Чарнацкий ясно представил себе длинное строение в несколько этажей и вывеску «Александровская центральная каторжная тюрьма». Посреди слова «александровская» сидел двуглавый византийский орел, прилетевший в Россию из гибнущей империи. А буквы в слове «каторжная» были такой же величины, как и черный орел. У входа справа стояла полосатая сторожевая будка.

— Помню, конечно. Только я сидел в этапной тюрьме.

— Через два года за примерное поведение мне разрешили работать в огороде. — Ожили картины прошлого. Антоний вспоминал: — Я шел окрыленный, словно меня выпускали на свободу. Огород был за тюремной оградой, сразу за ним начиналась тайга. Тайга! Я стоял на пригорке, поросшем березами и соснами, стоял, опершись о лопату, и жадно впитывал все, что видел, у меня было такое ощущение, будто, измученный жаждой, я припал к воде. Легкий ветер шевелил кроны деревьев, и я почувствовал запах нагретого солнцем леса. И вдруг увидел под сосной холмик и крест. Без надписи. И точно такой же — под другой. Крестов было много. Разбросаны как попало, в беспорядке, никто, видно, и не думал хоронить как положено — рядами. Некоторые кресты покосились, сгнили. Кресты наши, не православные. А конвоир, удобно устроившийся под сосной, кричит: «Вздумаешь побег устроить — до своих тебе рукой подать». На этом пригорке находилось польское кладбище. И никто из поляков-каторжников, я потом спрашивал, никогда туда не ходил.

— И чего тебе в голову лезут такие грустные мысли? Сейчас тюрьма в Александровском заводе, наверное, тоже опустела, как и наша в Якутске.

Антоний какое-то время раскуривал погасшую трубку.

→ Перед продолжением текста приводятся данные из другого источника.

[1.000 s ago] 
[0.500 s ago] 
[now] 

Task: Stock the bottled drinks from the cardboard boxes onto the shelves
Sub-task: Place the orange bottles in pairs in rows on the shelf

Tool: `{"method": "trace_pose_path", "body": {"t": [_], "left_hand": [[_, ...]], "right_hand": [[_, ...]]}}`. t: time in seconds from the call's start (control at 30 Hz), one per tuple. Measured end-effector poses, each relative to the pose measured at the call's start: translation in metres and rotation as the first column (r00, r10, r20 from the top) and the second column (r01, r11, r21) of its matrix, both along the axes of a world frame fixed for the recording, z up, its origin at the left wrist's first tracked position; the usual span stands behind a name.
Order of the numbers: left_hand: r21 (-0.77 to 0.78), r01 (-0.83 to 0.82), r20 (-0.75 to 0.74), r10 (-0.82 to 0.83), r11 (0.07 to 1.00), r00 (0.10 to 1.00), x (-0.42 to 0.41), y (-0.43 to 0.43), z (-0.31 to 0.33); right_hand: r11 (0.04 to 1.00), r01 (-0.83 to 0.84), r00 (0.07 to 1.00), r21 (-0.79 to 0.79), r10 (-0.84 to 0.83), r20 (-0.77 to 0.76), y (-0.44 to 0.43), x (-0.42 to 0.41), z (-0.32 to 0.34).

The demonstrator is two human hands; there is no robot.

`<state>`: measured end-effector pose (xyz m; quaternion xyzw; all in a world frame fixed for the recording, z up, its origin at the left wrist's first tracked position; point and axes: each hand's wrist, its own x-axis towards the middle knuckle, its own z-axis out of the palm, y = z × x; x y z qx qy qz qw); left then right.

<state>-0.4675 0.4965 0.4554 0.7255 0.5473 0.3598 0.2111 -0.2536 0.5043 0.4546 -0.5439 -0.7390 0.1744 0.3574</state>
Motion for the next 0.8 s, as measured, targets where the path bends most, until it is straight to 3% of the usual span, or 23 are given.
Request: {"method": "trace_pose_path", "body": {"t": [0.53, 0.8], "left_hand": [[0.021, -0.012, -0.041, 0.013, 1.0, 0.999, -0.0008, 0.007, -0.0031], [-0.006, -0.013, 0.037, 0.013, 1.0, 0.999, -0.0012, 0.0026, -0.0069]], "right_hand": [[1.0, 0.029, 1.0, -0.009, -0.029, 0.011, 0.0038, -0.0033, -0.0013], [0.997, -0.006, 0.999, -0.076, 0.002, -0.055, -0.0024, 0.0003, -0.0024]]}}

— Пилевский просил меня об одном одолжении: как только будет Польша, я должен съездить на его могилу, прежде чем покину эту страну, и сказать: «Пилевский, есть Польша!» Только и сказать эти два слова. А вчера я едва отыскал его могилу, и не потому, что снег. Там, на этом холме, снега почти нет. Дело в том, что якуты уже несколько лет весной и летом перегоняют в том месте коров и лошадей на новые пастбища. Вот и лезут в голову мысли, что Пилевский, да и все мы, словно искры от костра. Выбросило, ну и полетели, одни уже погасли, погаснем и мы, и след после нас исчезнет. Страдали, мечтали… останется же только тайга. Тайга.

— Когда же наконец вскроется Лена? Как вы считаете? Вы ведь хорошо знаете повадки реки, плавали по ней.

Юрьев, несмотря на то что теперь занимал важный пост — был представитель новой власти, — не изменился, так же добросердечно относился к Чарнацкому, соблюдал принципы, давно сложившиеся среди ссыльных. Они встретились в библиотеке, где Катя по-прежнему работала.